[Saved data entries]

━━━

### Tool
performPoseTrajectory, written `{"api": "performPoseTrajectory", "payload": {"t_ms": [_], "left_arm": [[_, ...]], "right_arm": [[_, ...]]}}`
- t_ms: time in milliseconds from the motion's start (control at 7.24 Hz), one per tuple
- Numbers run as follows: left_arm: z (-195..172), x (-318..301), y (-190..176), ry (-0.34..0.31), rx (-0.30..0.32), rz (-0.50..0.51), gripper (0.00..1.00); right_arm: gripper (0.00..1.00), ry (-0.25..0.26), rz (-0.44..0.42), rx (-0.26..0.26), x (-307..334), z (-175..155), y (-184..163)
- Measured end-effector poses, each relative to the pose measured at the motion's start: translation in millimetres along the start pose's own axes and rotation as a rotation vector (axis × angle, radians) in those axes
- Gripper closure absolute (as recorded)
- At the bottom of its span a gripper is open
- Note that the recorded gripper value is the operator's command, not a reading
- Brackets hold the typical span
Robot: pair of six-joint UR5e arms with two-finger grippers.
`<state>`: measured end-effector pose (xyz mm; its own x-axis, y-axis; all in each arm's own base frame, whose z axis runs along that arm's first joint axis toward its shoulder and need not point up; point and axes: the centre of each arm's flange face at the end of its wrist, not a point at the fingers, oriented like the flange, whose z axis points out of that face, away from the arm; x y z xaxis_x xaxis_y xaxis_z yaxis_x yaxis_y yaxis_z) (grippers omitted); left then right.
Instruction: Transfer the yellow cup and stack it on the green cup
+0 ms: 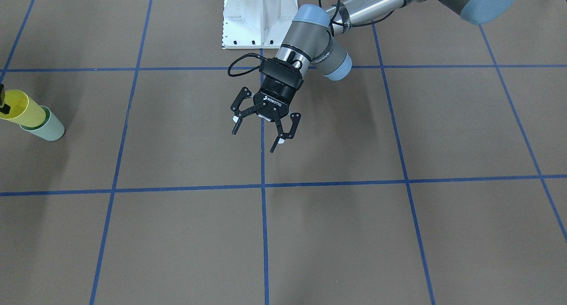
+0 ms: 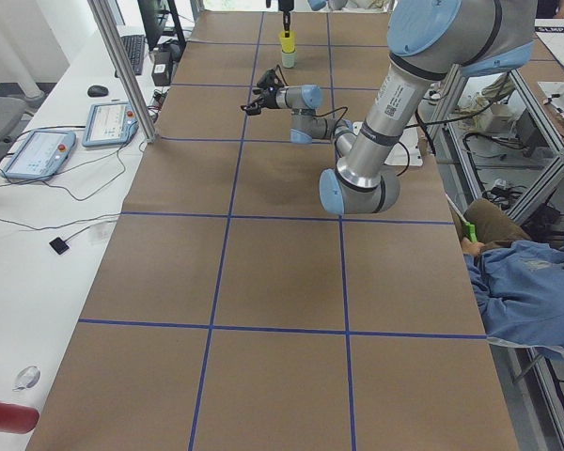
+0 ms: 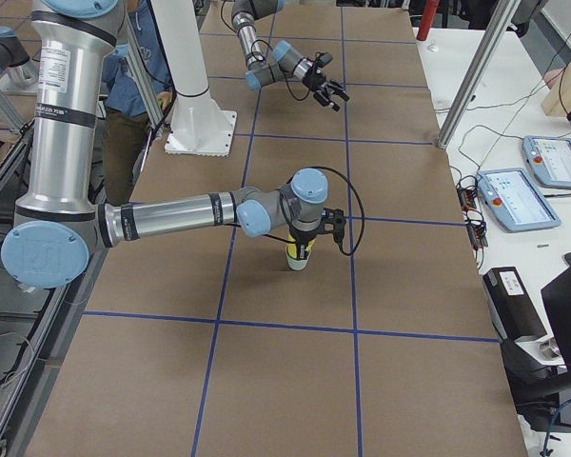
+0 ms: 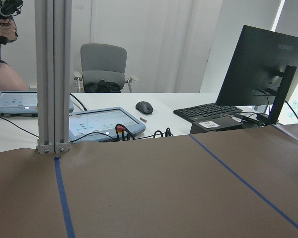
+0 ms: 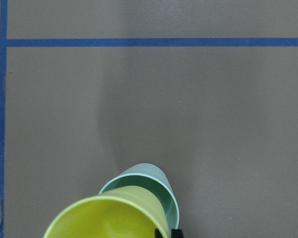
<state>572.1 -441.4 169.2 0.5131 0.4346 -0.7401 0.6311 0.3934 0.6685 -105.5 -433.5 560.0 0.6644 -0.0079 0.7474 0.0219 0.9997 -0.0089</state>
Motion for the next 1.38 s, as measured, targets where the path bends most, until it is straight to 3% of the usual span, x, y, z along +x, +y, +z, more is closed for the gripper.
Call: {"api": "performPoseTrajectory", "payload": {"t_ms": [138, 552, 829, 1105, 1381], "left_arm": [[0, 0, 0, 0.0, 0.001, 0.0, 0.01], [1, -1, -1, -0.002, 0.002, -0.002, 0.01], [12, -48, -7, -0.068, -0.019, -0.021, 0.01], [32, -170, -23, -0.21, -0.205, 0.021, 0.01], [34, -296, -73, -0.352, -0.45, 0.055, 0.01]], "right_arm": [[0.01, 0.0, 0.001, -0.002, 1, 1, 0], [0.0, -0.005, -0.004, 0.001, -2, 0, -2], [0.0, -0.014, -0.025, 0.027, -12, -10, -4], [0.0, -0.012, -0.035, 0.11, -10, -34, -18], [0.0, -0.007, -0.026, 0.185, -8, -59, -41]]}}
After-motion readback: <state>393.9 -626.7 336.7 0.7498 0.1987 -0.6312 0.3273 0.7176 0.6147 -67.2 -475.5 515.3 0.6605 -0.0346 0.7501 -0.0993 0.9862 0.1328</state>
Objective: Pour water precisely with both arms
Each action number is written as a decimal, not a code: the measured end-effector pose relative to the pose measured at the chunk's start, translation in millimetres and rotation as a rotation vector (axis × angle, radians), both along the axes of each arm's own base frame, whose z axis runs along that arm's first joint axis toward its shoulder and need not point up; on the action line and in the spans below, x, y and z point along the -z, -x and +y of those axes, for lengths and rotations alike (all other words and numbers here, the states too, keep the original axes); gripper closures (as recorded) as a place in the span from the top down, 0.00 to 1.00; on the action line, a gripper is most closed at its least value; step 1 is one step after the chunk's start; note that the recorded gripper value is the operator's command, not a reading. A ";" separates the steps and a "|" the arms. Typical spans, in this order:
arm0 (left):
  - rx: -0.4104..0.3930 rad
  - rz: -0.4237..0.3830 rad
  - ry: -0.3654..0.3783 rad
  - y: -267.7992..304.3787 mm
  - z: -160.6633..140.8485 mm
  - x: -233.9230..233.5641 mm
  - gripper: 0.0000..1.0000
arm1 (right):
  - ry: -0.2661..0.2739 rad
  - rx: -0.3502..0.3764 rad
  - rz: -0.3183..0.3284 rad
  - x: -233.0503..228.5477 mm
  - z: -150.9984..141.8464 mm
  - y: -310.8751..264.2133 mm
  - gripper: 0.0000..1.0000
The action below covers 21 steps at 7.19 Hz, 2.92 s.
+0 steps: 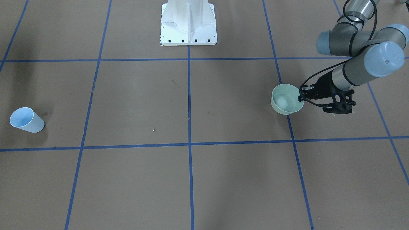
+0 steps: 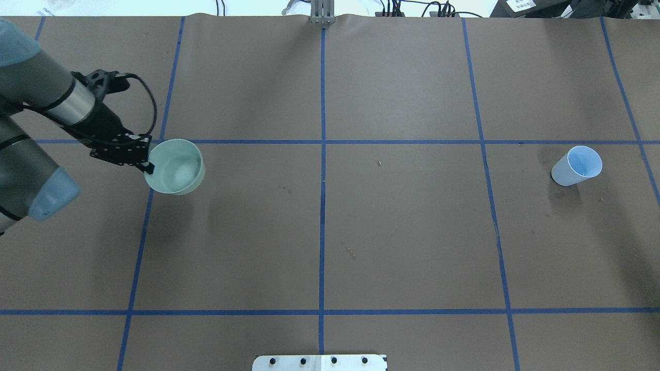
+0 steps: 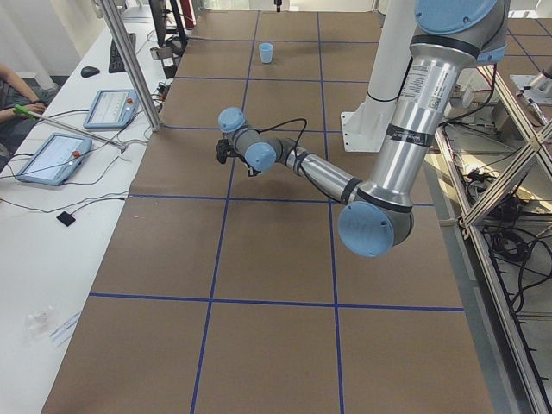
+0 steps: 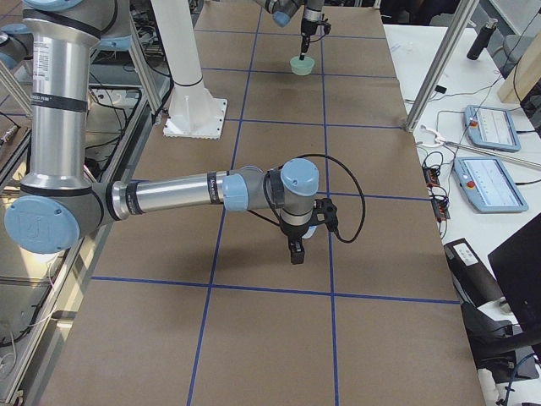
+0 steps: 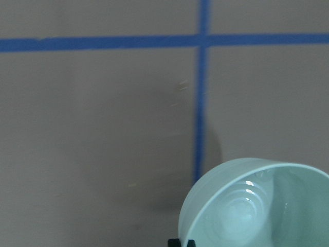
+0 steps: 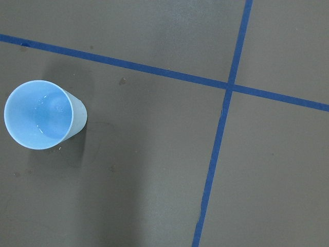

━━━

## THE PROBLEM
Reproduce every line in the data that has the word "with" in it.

## REPLY TO THE EXERCISE
Robot: pair of six-joint UR5e arms with two-finger grippers.
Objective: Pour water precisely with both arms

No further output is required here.